HOW TO COMPLETE THIS TASK: Write out the records beneath this line exactly as they appear, minus any images.

+ + + + +

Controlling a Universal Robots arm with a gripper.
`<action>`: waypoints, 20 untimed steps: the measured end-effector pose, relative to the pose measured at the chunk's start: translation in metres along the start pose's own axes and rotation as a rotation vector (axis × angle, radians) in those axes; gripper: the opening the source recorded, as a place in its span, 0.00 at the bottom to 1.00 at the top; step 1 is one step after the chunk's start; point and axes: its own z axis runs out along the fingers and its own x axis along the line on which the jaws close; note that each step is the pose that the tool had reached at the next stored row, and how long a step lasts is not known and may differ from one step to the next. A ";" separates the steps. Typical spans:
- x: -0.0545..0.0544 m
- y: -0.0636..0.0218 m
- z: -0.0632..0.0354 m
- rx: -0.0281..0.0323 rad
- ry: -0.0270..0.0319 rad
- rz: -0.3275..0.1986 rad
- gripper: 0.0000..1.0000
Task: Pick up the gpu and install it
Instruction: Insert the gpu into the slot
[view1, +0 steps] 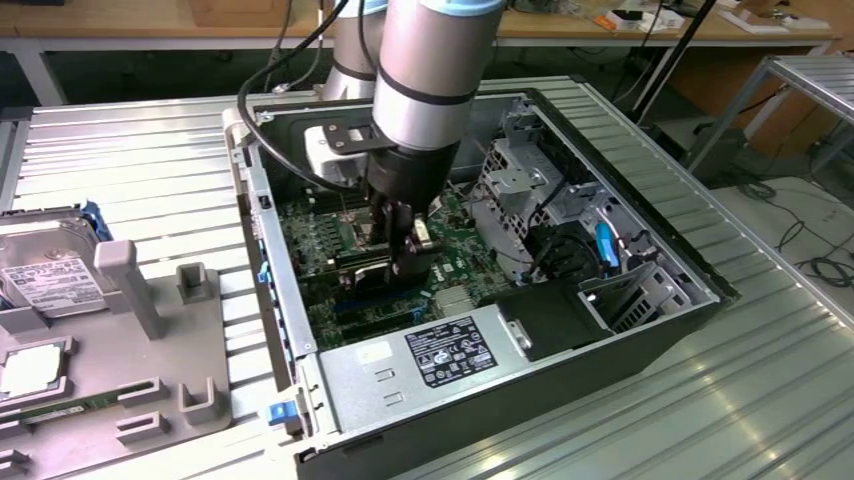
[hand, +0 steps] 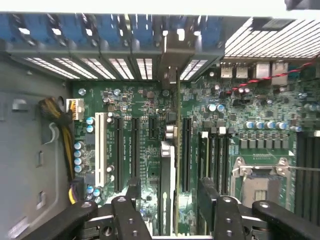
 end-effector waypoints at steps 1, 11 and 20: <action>0.000 0.0000 0.0000 0.0003 0.0001 0.000 0.58; 0.000 0.0001 -0.0002 0.0033 0.0004 0.000 0.14; 0.000 0.0001 -0.0002 0.0063 0.0004 0.000 0.11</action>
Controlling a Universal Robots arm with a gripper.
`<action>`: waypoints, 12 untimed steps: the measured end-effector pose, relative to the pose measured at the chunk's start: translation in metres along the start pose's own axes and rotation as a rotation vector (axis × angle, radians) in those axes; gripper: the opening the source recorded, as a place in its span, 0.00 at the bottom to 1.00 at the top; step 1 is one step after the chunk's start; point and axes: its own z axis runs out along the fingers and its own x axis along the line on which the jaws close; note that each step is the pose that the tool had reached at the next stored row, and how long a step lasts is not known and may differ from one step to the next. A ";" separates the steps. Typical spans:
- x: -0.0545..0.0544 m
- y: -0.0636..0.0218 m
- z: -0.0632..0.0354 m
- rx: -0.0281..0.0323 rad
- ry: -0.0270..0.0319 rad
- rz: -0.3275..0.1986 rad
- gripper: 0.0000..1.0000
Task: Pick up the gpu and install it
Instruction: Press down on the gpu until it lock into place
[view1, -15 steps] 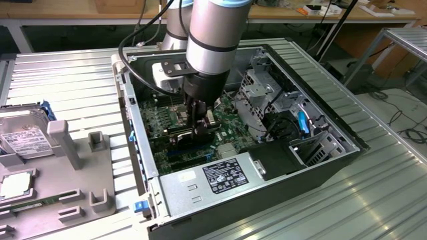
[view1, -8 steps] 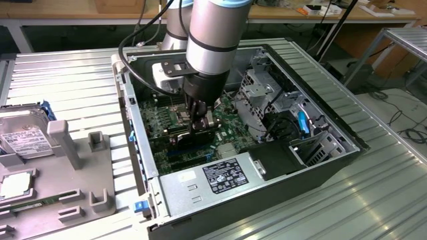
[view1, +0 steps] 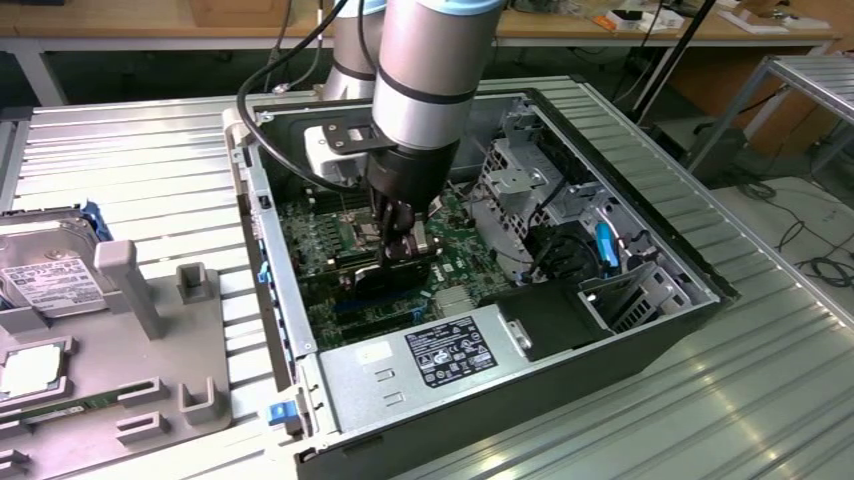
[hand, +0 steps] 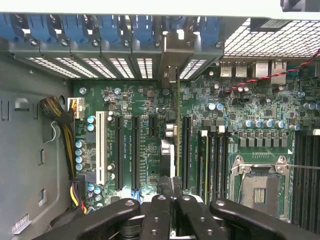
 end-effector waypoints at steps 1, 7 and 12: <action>0.000 0.0000 0.0000 0.0004 0.0000 0.000 0.11; 0.000 0.0000 0.0000 0.0032 0.0000 0.000 0.11; 0.000 0.0000 0.0052 0.0033 0.0001 0.001 0.11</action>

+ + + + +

ANSWER SPACE:
Controlling a Universal Robots arm with a gripper.
`<action>`: waypoints, 20 untimed steps: the measured end-effector pose, relative to the pose measured at the chunk's start: translation in metres along the start pose's own axes and rotation as a rotation vector (axis × angle, radians) in those axes; gripper: the opening the source recorded, as a place in its span, 0.00 at the bottom to 1.00 at the top; step 1 is one step after the chunk's start; point and axes: its own z axis runs out along the fingers and its own x axis along the line on which the jaws close; note that each step is the pose that the tool had reached at the next stored row, and how long a step lasts is not known and may differ from one step to the next. A ";" separates the steps. Typical spans:
- x: -0.0545..0.0544 m
- y: -0.0636..0.0218 m
- z: -0.0632..0.0354 m
- rx: -0.0281..0.0323 rad
- ry: -0.0270..0.0319 rad
- rz: -0.3275..0.1986 rad
- gripper: 0.0000..1.0000
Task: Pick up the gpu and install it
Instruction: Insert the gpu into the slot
[view1, +0 steps] 
[hand, +0 steps] 
 end-effector waypoints at steps 1, 11 and 20: <action>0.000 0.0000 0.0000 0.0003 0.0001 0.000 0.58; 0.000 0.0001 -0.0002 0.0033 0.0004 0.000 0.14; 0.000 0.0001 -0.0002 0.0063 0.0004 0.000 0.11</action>
Controlling a Universal Robots arm with a gripper.
`<action>`: waypoints, 12 untimed steps: the measured end-effector pose, relative to the pose measured at the chunk's start: translation in metres along the start pose's own axes and rotation as a rotation vector (axis × angle, radians) in those axes; gripper: the opening the source recorded, as a place in its span, 0.00 at the bottom to 1.00 at the top; step 1 is one step after the chunk's start; point and axes: its own z axis runs out along the fingers and its own x axis along the line on which the jaws close; note that each step is the pose that the tool had reached at the next stored row, and how long a step lasts is not known and may differ from one step to the next. A ";" separates the steps. Typical spans:
- x: -0.0545..0.0544 m
- y: -0.0636..0.0218 m
- z: -0.0632..0.0354 m
- rx: -0.0281..0.0323 rad
- ry: -0.0270..0.0319 rad
- rz: -0.3275..0.1986 rad
- gripper: 0.0000..1.0000
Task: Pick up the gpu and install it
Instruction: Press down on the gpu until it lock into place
[view1, -15 steps] 
[view1, -8 steps] 
[view1, +0 steps] 
[hand, +0 steps] 
 end-effector waypoints at steps 1, 7 and 12: <action>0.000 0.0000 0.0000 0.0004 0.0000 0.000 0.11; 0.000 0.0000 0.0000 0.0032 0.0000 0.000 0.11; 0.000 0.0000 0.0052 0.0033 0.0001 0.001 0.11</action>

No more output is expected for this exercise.